Inversion for the physical parameters that control the source dynamics of the 2004 Parkfield earthquake

A fully dynamic inversion for the earthquake source process, in which the geometry of the rupture area, the stress conditions, and frictional properties on the fault are obtained, is carried out by inverting displacement records for the 2004 M-w 6.0 Parkfield, California, earthquake. The rupture area of the earthquake is modeled using elliptical patches, and seismograms from 10 near-field digital stations are used. Synthetic tests to investigate the performance of the inversion in retrieving the rupture process demonstrate that we can reliably recover the large-scale features of the spatiotemporal distribution of slip.

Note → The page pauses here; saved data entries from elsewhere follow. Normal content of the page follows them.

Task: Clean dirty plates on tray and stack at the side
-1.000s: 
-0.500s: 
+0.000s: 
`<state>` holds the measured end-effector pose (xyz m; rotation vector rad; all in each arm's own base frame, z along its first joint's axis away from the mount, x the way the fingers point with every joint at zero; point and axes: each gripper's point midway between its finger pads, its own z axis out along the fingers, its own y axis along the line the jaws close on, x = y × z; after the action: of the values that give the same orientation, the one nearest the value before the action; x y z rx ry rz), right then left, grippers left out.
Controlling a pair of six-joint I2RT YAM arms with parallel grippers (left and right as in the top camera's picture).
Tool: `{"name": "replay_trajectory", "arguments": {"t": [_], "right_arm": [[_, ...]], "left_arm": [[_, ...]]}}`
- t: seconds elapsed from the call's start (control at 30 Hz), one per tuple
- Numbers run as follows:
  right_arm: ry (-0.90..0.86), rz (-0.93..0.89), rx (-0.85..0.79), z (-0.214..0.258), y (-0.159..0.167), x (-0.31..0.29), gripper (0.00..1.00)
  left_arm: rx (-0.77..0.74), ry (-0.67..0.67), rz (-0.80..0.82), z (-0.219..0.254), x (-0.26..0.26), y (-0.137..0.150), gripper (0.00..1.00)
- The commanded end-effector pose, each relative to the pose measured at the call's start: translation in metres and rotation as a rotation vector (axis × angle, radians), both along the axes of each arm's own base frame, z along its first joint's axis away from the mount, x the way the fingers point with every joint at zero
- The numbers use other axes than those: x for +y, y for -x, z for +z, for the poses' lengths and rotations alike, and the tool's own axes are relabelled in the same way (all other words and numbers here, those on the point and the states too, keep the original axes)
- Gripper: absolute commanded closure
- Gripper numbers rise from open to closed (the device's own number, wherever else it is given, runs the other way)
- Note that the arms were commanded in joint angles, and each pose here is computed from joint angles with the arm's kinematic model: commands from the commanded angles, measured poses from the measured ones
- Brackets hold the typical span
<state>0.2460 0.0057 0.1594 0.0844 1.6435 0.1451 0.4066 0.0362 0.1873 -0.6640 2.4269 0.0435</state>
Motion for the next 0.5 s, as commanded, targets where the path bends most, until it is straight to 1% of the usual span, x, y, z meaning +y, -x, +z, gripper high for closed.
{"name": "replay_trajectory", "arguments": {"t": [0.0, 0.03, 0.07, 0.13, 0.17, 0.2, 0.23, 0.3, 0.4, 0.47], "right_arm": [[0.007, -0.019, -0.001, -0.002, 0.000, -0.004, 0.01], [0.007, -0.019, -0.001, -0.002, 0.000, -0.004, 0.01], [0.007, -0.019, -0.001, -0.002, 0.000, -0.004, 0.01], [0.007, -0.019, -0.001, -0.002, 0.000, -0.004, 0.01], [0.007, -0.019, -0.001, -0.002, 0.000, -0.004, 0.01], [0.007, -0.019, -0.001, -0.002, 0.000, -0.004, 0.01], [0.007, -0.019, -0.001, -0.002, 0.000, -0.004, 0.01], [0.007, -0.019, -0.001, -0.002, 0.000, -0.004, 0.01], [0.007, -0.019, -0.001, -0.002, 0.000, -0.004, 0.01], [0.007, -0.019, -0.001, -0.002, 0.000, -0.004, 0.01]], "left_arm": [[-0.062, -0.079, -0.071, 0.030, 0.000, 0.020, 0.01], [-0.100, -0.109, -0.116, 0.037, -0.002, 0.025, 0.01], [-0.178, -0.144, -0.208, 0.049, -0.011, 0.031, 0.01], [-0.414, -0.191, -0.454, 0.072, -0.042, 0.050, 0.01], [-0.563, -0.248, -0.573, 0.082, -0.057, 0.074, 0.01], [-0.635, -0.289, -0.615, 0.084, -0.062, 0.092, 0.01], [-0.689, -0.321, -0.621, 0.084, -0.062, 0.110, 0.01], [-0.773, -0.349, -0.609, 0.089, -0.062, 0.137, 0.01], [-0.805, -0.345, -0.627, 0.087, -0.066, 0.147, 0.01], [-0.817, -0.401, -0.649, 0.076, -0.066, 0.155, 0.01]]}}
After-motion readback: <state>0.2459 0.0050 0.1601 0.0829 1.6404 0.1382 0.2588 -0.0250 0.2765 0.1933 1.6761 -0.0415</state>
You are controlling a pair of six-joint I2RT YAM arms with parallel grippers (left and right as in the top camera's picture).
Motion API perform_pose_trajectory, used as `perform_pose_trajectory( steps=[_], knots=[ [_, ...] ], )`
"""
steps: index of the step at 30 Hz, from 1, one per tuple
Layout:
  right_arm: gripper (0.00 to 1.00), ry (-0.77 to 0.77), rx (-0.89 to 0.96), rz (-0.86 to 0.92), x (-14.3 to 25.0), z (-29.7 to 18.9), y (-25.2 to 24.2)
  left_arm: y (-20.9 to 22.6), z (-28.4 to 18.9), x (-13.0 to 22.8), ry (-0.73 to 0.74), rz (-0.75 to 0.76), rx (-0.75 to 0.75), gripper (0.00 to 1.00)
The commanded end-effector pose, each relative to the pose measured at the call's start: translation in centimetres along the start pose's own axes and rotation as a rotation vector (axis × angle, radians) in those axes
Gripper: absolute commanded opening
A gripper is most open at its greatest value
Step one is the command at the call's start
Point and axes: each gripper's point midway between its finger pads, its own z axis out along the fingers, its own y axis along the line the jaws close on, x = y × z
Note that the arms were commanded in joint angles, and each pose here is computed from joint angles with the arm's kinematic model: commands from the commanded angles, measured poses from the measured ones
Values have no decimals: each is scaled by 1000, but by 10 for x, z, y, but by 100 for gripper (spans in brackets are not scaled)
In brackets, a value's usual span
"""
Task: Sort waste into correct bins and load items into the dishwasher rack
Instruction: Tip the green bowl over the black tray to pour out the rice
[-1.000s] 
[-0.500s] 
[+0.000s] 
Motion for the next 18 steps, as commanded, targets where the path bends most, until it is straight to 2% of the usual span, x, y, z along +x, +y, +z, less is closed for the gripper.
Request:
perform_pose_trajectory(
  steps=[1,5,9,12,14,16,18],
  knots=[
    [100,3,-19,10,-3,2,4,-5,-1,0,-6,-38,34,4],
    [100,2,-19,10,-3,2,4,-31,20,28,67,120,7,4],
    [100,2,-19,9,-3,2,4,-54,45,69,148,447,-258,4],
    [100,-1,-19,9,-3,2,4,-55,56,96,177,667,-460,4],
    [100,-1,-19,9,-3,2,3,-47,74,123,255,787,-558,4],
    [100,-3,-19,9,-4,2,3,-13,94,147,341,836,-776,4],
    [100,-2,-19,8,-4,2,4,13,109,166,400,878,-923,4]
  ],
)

To investigate the stress conditions and frictional properties of the fault under which we produce a rupture model that fits the observed data, we explore the parameter space using a Monte Carlo method and find an optimal region where the source models fit the data well. The best fitting rupture process is shown to occur mainly within one horizontal elliptical region, 22 km long along strike and 4 km wide along depth. The seismic moment is 1.2 x 10(18) N m, and the stress drop over the ellipse is approximate to 4 MPa. The rupture speed, nearly constant during the entire rupture process, is approximate to 2.9 km/s. The dimensionless quantity (roughly the strain energy change per unit fault surface divided by the energy release rate), which includes information on the stress and frictional properties on the fault, is found to be approximate to 1.4 for the ellipse and strongly controls the rupture process along with the size of the initial circular patch that initiates the earthquake.